**Work instruction:** Output the data in full and exactly as presented.

**Given information:**
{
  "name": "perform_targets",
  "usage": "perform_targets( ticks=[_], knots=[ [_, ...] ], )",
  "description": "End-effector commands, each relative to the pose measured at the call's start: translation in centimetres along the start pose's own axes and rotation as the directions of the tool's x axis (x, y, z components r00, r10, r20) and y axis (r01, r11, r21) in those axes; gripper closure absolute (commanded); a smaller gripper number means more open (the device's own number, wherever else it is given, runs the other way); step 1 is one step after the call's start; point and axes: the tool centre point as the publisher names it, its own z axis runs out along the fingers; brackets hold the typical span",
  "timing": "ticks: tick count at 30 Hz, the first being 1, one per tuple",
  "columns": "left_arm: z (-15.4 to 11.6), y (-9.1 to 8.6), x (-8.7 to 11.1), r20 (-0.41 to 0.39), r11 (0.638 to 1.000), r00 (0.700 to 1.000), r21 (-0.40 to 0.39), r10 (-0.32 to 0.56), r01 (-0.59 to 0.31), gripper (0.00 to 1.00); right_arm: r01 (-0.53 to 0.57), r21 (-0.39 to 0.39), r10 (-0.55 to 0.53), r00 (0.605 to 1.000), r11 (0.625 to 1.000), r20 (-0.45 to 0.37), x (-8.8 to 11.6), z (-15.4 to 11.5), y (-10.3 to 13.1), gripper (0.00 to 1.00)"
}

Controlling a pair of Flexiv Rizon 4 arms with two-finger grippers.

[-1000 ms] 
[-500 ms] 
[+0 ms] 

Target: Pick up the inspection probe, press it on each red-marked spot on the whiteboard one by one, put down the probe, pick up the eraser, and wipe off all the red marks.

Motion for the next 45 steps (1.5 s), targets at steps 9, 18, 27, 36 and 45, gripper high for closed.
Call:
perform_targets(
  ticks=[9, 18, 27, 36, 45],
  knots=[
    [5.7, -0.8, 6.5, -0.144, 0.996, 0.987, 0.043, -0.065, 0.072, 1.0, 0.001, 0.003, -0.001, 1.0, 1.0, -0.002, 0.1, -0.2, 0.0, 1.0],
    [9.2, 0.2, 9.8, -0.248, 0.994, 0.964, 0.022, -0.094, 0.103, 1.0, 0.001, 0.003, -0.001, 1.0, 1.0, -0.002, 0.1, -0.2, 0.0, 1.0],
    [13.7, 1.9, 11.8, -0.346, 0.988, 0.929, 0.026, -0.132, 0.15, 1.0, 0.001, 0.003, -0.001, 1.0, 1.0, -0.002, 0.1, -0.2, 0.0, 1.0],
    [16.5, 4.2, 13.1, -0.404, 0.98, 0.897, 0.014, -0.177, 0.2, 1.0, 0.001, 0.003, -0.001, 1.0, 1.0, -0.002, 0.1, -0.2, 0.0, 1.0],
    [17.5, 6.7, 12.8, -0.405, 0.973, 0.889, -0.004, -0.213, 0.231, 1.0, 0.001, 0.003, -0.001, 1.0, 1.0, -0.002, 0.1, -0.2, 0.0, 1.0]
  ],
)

**Response for this exercise:**
{
  "name": "perform_targets",
  "usage": "perform_targets( ticks=[_], knots=[ [_, ...] ], )",
  "description": "End-effector commands, each relative to the pose measured at the call's start: translation in centimetres along the start pose's own axes and rotation as the directions of the tool's x axis (x, y, z components r00, r10, r20) and y axis (r01, r11, r21) in those axes; gripper closure absolute (commanded); a smaller gripper number means more open (the device's own number, wherever else it is given, runs the other way); step 1 is one step after the call's start; point and axes: the tool centre point as the publisher names it, its own z axis runs out along the fingers; brackets hold the typical span",
  "timing": "ticks: tick count at 30 Hz, the first being 1, one per tuple",
  "columns": "left_arm: z (-15.4 to 11.6), y (-9.1 to 8.6), x (-8.7 to 11.1), r20 (-0.41 to 0.39), r11 (0.638 to 1.000), r00 (0.700 to 1.000), r21 (-0.40 to 0.39), r10 (-0.32 to 0.56), r01 (-0.59 to 0.31), gripper (0.00 to 1.00); right_arm: r01 (-0.53 to 0.57), r21 (-0.39 to 0.39), r10 (-0.55 to 0.53), r00 (0.605 to 1.000), r11 (0.625 to 1.000), r20 (-0.45 to 0.37), x (-8.8 to 11.6), z (-15.4 to 11.5), y (-10.3 to 13.1), gripper (0.00 to 1.00)"
}

Controlling a pair of Flexiv Rizon 4 arms with two-finger grippers.

[-1000 ms] 
[-500 ms] 
[+0 ms] 

Target: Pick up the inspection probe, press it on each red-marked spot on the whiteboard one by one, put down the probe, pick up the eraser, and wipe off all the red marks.

Motion for the next 45 steps (1.5 s), targets at steps 9, 18, 27, 36 and 45, gripper high for closed.
Call:
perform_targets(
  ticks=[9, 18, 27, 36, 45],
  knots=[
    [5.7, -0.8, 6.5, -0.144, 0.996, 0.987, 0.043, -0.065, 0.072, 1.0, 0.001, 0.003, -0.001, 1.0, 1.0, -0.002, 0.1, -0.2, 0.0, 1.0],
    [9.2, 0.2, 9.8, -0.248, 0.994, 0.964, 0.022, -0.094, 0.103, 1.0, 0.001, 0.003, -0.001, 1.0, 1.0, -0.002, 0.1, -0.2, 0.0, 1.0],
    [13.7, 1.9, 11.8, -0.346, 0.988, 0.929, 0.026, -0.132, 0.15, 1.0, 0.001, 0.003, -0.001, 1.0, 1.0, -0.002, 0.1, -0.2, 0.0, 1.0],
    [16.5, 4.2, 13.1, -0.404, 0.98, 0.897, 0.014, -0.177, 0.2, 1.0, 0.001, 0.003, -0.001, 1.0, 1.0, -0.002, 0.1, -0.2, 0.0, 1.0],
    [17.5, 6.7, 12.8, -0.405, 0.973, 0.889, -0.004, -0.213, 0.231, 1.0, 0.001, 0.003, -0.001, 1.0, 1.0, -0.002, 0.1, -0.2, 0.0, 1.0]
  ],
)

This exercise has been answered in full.